Work required: Output the listing exactly, leaving nothing out.

BEGIN

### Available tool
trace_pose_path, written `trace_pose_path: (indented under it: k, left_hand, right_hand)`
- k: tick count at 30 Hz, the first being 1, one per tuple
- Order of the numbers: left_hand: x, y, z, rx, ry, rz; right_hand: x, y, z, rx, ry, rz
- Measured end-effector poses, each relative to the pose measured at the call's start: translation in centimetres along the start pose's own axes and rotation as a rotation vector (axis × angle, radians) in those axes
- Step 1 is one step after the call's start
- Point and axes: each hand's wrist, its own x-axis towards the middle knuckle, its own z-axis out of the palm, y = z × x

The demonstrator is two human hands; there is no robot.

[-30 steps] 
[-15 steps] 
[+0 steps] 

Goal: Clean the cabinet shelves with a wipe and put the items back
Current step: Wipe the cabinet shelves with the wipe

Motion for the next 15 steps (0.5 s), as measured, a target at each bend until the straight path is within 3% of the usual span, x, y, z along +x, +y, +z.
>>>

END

Exercise output:
### Available tool
trace_pose_path, written `trace_pose_path: (indented under it: k, left_hand, right_hand)`
- k: tick count at 30 Hz, the first being 1, one per tuple
- Order of the numbers: left_hand: x, y, z, rx, ry, rz; right_hand: x, y, z, rx, ry, rz
- Measured end-effector poses, each relative to the pose measured at the call's start: translation in centimetres along the start pose's own axes and rotation as a rotation vector (axis × angle, radians) in those axes
- Step 1 is one step after the call's start
- Point and axes: each hand's wrist, its own x-axis towards the middle knuckle, its own z-axis out of the palm, y = z × x

The demonstrator is two human hands; there is no robot.

[-30 steps] 
[-15 steps] 
[+0 steps] 

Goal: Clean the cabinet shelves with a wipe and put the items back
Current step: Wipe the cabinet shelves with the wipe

Motion for the next 15 steps (0.5 s), as measured, a target at each bend until the straight path is within 3% of the usual span, x, y, z along +x, +y, +z.
>>>

This output is now finished.